On 10 January 2020 I attended a working meeting in Lisbon: it was hosted at the Champalimaud Centre for the Unknown, designed by the architect Charles Correa at the point where the River Tejo meets the Atlantic (discover it here). During the meeting, Dr. Pedro Gouveia presented the recently published paper “3D Digital Breast Cancer Models with Multimodal Fusion Algorithms” (Sílvia Bessa, Pedro F. Gouveia, Fátima Cardoso, Maria Joäo Cardoso et al., The Breast, 3.1.2020). During the study, MRI and 3D surface scan were used to create 3D breast cancer models; these models will be uploaded in a headset that emulates “X-ray vision” during surgery by projecting 3D navigation data onto the surgeons’ retina: this will enable surgeons to actually “see” inside the human body, thanks to the superimposition of virtual reality reconstructions onto clinical images of a real patient, in real time.

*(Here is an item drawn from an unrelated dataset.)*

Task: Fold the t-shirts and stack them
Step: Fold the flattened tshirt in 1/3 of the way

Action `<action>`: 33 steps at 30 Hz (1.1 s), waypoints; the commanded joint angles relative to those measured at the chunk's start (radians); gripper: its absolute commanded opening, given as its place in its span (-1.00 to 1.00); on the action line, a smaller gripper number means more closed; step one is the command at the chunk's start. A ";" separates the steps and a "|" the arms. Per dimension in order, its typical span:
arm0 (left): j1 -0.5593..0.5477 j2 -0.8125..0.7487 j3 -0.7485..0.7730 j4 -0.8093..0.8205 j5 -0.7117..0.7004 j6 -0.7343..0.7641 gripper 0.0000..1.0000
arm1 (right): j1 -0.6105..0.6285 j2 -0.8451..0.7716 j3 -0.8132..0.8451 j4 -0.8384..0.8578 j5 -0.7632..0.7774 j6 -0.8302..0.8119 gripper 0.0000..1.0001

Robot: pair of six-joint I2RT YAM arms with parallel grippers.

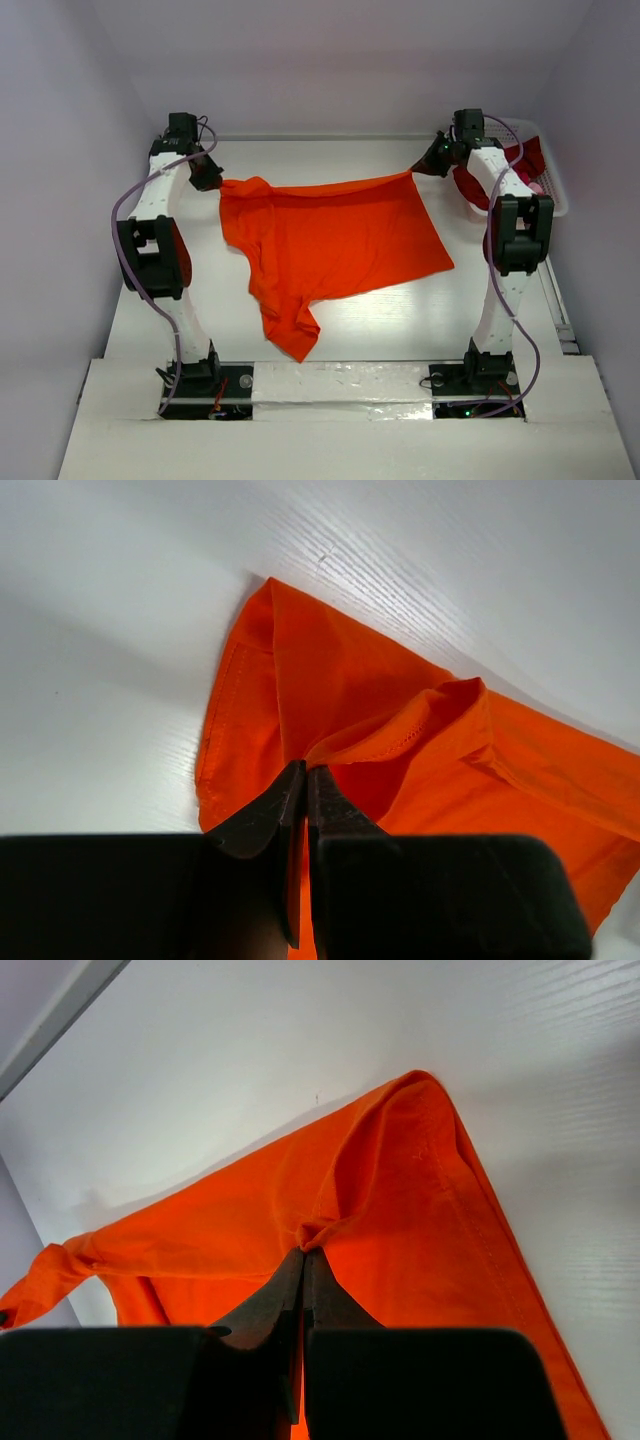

With projects like this, science is fulfilling the old dream of seeing through solid surfaces – under the skin like 19th century magnetic somnambulists and through the walls like Superman. And I use the term “old” because at the beginning of 18th century, all over Europe rumors surfaced of a woman from Lisbon who could diagnose diseases and locate ground water and buried metals with naked eye, thanks to her “X-ray vision” abilities. Since 1725 the name of Doña Pedegache became popular, she was granted an annuity by the King and raised controversies on the scientific press.
Amazed by the impressive dialogue between present and past of Lisbon, focused on my two professional interests – mentalism and medicine – I spent the weekend looking for the traces left by the woman (on books and memories) and retracing the roads traveled by her during an exciting treasure hunt in Sintra.
What was the public perception of paranormal phenomena in 18th-century Europe? Were our ancestors really more gullible than we are? Some answers emerge by examining the chronicles that speak of the woman with X-ray vision.
Doña Pedegache lives in Lisbon but the first newspaper to publish a report on her is French: in the Mercure de France (September 1725) an anonymous letter appears “on the extraordinary sight of a Portuguese woman” (1) . The author does not sign himself but declares that he is not an academic, so he will limit himself
to simply report the facts, without delaying to propose unnecessary reflections. In Lisbon there is a girl who has real lynx eyes – and I am not exaggerating; she has a view so penetrating that she finds water under the ground at whatever depth it flows; she did it and she does it every day […] and this attracts her an infinite number of rewards: but the greatest honor, which at the same time authorizes her to continue her activity, is that the king of Portugal needed water for a new construction and – after having had it searched in vain – he found several sources thanks to her, who used nothing but her own eyes to locate them. The Portuguese crown then granted her an annuity [...] and honored her with the title of Doña (2) .
In addition to seeing underground, the girl “also sees inside the human body [...] sees the circulation of the blood, the digestive process” (3) ; this allows her to “discover diseases that escape the attention of the best doctors” (4) . The author of the letter insists that Doña Pedegache does not cure diseases: she merely diagnoses them – and is particularly good at recognizing venereal diseases, so much so that “many women, worried about the fatal effects of the libertinage of their spouses” (5) , bring them to her to be visited.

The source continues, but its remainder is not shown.